Maiden was re-launched in the summer of 2018 and in September 2018 departed from Southampton Boat Show with a new crew of women, to prepare for a three-year world tour on behalf of the charity "The Maiden Factor Foundation", which was set up by Edwards with the support of the late King Hussein of Jordan's daughter, Princess Haya. A principal project of the charity is to use Maiden to raise funds and awareness for girls' education globally. The yacht left Hamble in November, and called into Plymouth for repairs. Their first scheduled stop was Kerala, India. They were headed for the Strait of Gibraltar on 26 November. On the voyage, crews and skippers were rotated; among the guest skippers planned were Dee Caffari, Sharon Ferris and Wendy Tuck; the first is Nikki Henderson.

The yacht arrived in Malta on 13 December 2018, and was passing through the Suez Canal in February 2019. Skippered by Wendy Tuck, Maiden reached Auckland, New Zealand, on 1 May 2019.

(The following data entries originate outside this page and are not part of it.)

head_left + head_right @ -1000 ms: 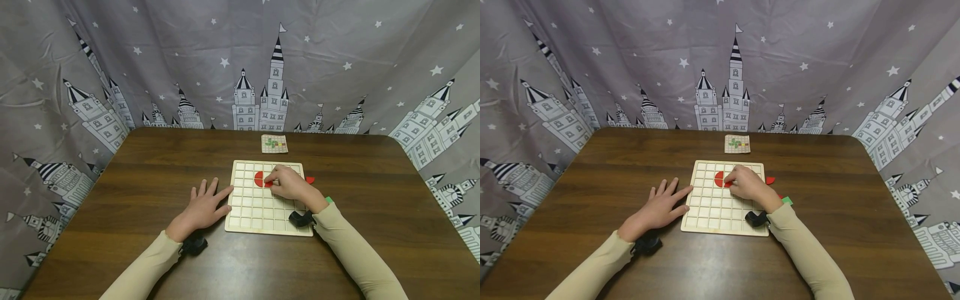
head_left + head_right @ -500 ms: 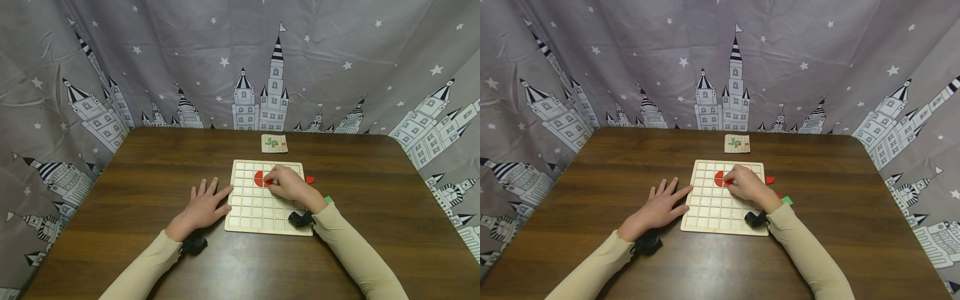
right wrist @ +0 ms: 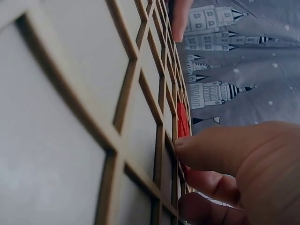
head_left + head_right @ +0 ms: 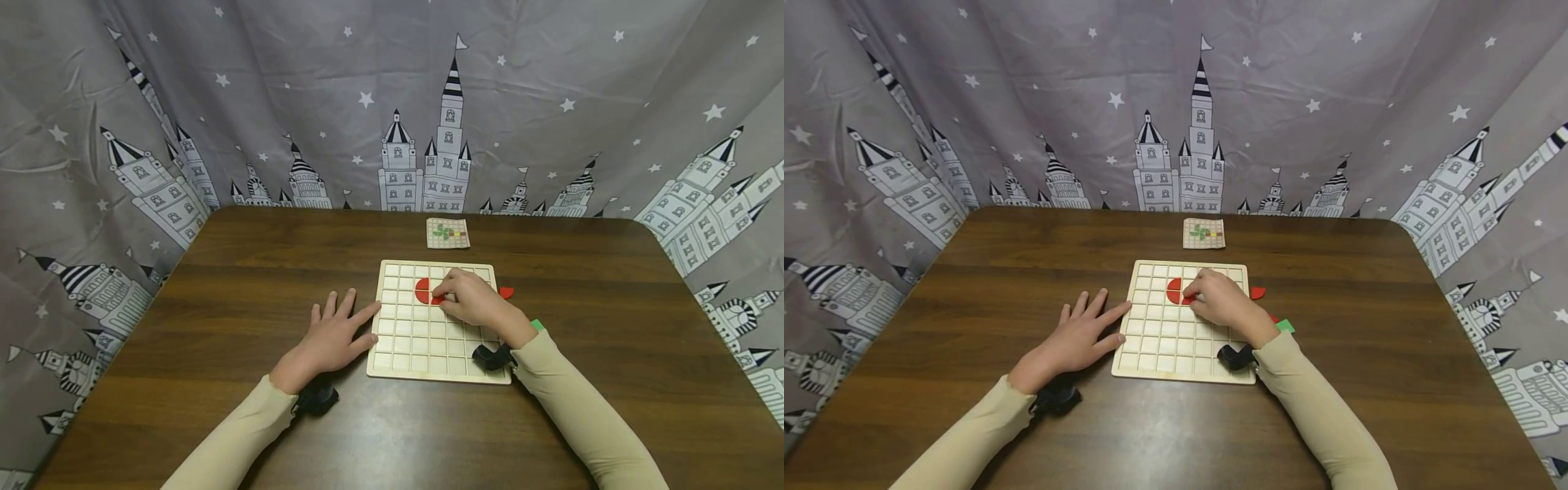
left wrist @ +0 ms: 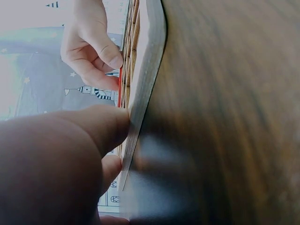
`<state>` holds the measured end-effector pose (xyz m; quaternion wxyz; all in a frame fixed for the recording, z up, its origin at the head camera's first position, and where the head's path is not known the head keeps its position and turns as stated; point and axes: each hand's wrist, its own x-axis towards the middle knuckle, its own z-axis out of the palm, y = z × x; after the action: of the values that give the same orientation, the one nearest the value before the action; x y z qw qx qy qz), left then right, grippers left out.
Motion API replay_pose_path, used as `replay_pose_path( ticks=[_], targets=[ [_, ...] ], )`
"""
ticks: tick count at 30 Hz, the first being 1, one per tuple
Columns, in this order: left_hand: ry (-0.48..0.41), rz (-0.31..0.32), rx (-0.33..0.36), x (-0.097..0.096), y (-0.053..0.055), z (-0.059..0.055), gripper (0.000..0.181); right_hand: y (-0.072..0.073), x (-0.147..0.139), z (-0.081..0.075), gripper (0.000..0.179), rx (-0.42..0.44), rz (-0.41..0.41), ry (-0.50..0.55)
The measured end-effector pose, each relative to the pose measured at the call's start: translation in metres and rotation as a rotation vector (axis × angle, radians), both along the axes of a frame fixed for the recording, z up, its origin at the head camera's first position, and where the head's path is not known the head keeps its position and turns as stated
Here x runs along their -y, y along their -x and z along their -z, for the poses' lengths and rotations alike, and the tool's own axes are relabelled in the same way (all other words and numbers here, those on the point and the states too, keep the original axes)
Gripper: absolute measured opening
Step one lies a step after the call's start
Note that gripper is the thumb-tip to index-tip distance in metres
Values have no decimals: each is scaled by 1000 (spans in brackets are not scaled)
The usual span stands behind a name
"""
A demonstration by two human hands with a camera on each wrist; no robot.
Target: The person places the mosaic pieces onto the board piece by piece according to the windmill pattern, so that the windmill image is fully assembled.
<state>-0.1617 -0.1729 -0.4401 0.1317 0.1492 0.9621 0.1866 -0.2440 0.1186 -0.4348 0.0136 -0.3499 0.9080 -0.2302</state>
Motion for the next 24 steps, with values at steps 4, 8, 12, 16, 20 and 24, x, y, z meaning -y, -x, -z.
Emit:
replay_pose_path(
  ticks=[4,8,12,16,20,24],
  targets=[
    [4,-2,0,0,0,0,61,0,-1,1,25,-13,2,9],
    [2,-4,-1,0,0,0,61,0,-3,0,29,-13,15,16],
    [4,2,-10,0,1,1,60,0,-4,-1,30,-8,23,16],
    [5,5,-15,0,1,2,60,-1,-7,-3,31,-24,26,9],
    [0,5,-12,0,1,2,60,-2,-13,-6,33,-35,40,9],
    [-3,7,-7,1,1,2,60,-1,-22,-6,35,-55,51,28]
  ],
)
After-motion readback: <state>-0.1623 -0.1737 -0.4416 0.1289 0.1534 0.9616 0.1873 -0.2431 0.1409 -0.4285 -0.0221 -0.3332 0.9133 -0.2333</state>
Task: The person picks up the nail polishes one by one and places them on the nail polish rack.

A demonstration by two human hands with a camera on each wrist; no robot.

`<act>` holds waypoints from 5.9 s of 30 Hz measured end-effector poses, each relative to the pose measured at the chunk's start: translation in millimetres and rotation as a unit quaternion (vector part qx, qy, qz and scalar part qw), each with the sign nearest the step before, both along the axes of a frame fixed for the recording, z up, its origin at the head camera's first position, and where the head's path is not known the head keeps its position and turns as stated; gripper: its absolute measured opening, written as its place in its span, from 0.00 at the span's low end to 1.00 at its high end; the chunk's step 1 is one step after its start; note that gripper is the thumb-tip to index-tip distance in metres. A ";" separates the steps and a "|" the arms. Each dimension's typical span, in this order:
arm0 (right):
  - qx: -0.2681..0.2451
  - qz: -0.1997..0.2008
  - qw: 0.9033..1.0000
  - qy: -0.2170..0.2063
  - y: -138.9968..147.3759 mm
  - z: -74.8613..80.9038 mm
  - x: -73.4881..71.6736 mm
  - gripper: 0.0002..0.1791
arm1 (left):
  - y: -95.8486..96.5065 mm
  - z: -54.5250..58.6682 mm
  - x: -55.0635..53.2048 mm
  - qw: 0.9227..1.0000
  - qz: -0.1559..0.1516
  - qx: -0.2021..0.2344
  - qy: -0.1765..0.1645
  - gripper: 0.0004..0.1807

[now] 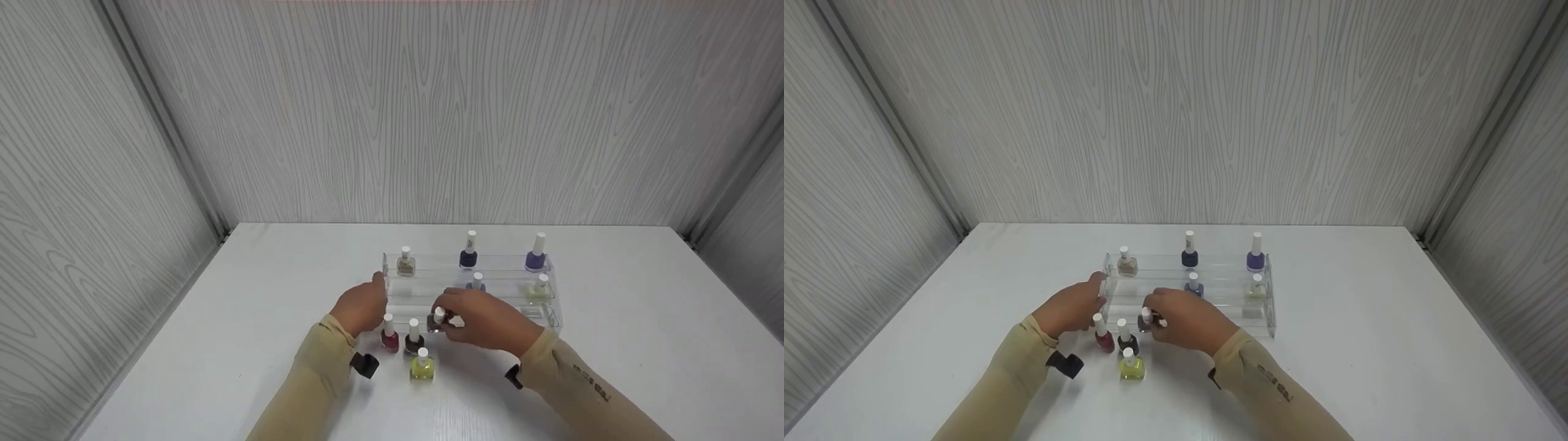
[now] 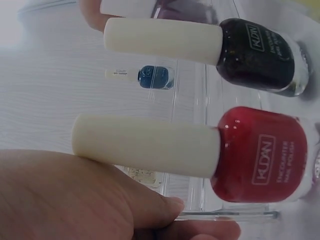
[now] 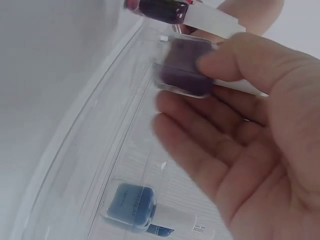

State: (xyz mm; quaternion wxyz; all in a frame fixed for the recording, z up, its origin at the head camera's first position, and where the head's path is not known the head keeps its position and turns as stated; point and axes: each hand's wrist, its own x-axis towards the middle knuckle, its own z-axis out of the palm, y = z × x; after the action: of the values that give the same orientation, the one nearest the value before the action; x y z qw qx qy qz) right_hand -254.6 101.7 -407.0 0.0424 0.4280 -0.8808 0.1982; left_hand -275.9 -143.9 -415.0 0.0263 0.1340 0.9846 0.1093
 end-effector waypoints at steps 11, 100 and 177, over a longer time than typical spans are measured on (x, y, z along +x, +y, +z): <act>-0.118 -0.061 0.984 0.120 -11.9 -7.6 0.1 0.17 | -0.9 1.5 0.8 1.000 -0.004 0.002 -0.002 0.31; -0.181 -0.161 0.970 -0.034 58.7 43.4 13.7 0.09 | -18.0 -6.3 4.2 0.999 0.014 0.017 -0.025 0.31; 0.101 0.036 0.994 -0.013 -8.1 5.2 57.1 0.13 | -14.7 -3.2 2.1 0.999 0.012 0.015 -0.031 0.31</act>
State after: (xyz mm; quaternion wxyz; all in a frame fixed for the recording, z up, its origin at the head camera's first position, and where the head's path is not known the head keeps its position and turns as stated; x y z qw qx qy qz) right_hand -197.5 93.7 -401.8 -0.0197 0.4588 -0.8808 0.1154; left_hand -273.8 -158.6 -418.2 0.0533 0.1187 0.9832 0.1283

In November 2019, having crossed the Pacific Ocean via Hawaii to North America, she visited Vancouver, Seattle, San Francisco, Los Angeles and San Diego, all centres for yachting and opportunities for fundraising. She passed through the Panama Canal, skippered by Liz Wardley, bound for Antigua. At each stop-off, hundreds of schoolgirls visited the boat and crew members gave talks in schools. Edwards commented: "We can't keep up with the number of schools that want us. Teachers love it."

==World Tour 2021–22==
After a shakedown voyage from Dubai and passing through the Suez Canal, in March 2022 Maiden was in Palma, Majorca, a maintenance stop on the first leg of the new tour, this time for three years, first crossing the Atlantic to Miami, Florida. Numerous other Atlantic stops would see Maiden arrive in Cape Town later in 2022. In partnership with DP World, the Tour sees a resumption of fundraising and an emphasis on education for females, particularly in STEM subjects. In June 2022 she was in Brooklyn and in August was in Newport, Rhode Island.

==2023 Ocean Globe Race==
Maiden was in Southampton in September 2023 to take part as the British entry in the 27,000-mile Ocean Globe Race. With an all-female crew, she won the race, making history as the first all-female crew to triumph in a round-the-world sailing competition. The skipper was Heather Thomas.